• Data extract:
********

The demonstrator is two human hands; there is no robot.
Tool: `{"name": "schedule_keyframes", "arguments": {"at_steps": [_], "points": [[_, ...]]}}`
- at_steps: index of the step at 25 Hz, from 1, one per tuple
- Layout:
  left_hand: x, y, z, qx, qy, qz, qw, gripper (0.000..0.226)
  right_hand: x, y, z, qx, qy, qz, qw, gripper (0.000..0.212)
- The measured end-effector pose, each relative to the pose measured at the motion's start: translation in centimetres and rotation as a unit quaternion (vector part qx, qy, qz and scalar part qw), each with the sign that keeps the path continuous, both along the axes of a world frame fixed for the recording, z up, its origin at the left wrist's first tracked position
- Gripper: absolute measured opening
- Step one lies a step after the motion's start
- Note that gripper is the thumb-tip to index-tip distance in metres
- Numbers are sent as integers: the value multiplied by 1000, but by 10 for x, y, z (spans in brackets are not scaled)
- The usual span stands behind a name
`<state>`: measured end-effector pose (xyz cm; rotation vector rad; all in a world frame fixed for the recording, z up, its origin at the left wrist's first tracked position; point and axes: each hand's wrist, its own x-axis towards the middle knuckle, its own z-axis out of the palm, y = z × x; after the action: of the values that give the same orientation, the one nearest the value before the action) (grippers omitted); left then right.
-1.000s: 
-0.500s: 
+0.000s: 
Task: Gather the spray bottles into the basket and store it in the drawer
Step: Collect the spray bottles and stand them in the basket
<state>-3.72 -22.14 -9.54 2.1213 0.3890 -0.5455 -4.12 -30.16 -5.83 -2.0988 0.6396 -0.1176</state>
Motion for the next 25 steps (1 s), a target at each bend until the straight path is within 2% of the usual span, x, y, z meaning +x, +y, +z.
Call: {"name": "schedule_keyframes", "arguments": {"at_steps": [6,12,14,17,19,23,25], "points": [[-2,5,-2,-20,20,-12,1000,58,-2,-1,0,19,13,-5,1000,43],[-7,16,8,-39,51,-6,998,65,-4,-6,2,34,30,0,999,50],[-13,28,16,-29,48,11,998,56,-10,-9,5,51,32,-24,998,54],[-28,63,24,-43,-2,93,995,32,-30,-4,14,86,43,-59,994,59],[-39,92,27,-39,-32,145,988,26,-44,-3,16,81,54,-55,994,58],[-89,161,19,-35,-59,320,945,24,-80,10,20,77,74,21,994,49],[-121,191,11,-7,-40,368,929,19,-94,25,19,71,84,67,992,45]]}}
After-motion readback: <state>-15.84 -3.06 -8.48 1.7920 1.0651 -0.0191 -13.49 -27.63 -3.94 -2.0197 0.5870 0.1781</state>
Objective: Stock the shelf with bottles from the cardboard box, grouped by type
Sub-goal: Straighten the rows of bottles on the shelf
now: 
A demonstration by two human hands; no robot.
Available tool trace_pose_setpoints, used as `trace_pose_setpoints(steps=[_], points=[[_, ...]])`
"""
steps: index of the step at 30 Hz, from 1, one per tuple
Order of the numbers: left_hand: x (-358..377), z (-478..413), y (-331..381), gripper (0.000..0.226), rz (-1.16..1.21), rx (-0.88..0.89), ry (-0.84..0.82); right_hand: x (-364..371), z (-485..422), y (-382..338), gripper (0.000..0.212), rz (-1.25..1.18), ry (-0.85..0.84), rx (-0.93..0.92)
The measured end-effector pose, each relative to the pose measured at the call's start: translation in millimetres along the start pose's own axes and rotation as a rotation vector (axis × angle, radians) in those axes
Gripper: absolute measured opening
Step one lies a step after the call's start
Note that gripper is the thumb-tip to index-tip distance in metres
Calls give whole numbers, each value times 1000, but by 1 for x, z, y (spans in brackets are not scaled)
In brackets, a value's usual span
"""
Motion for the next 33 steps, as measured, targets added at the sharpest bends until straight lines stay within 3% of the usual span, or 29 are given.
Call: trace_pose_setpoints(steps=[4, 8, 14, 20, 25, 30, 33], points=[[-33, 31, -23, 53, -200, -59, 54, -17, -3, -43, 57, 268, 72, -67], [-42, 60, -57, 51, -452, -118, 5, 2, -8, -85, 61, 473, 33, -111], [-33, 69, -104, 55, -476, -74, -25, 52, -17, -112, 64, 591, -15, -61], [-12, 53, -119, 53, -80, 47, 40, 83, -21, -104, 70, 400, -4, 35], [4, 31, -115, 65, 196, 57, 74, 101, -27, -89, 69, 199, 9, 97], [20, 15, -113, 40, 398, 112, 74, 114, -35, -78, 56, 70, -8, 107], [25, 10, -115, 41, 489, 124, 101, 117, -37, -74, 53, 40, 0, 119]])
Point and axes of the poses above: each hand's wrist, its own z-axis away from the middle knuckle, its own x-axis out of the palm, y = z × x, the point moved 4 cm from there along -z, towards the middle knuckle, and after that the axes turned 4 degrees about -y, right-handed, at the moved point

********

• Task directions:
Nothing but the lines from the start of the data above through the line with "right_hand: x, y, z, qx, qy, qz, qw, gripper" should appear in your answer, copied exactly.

• Solution to this problem:
The demonstrator is two human hands; there is no robot.
Tool: `{"name": "schedule_keyframes", "arguments": {"at_steps": [_], "points": [[_, ...]]}}`
- at_steps: index of the step at 25 Hz, from 1, one per tuple
- Layout:
  left_hand: x, y, z, qx, qy, qz, qw, gripper (0.000..0.226)
  right_hand: x, y, z, qx, qy, qz, qw, gripper (0.000..0.212)

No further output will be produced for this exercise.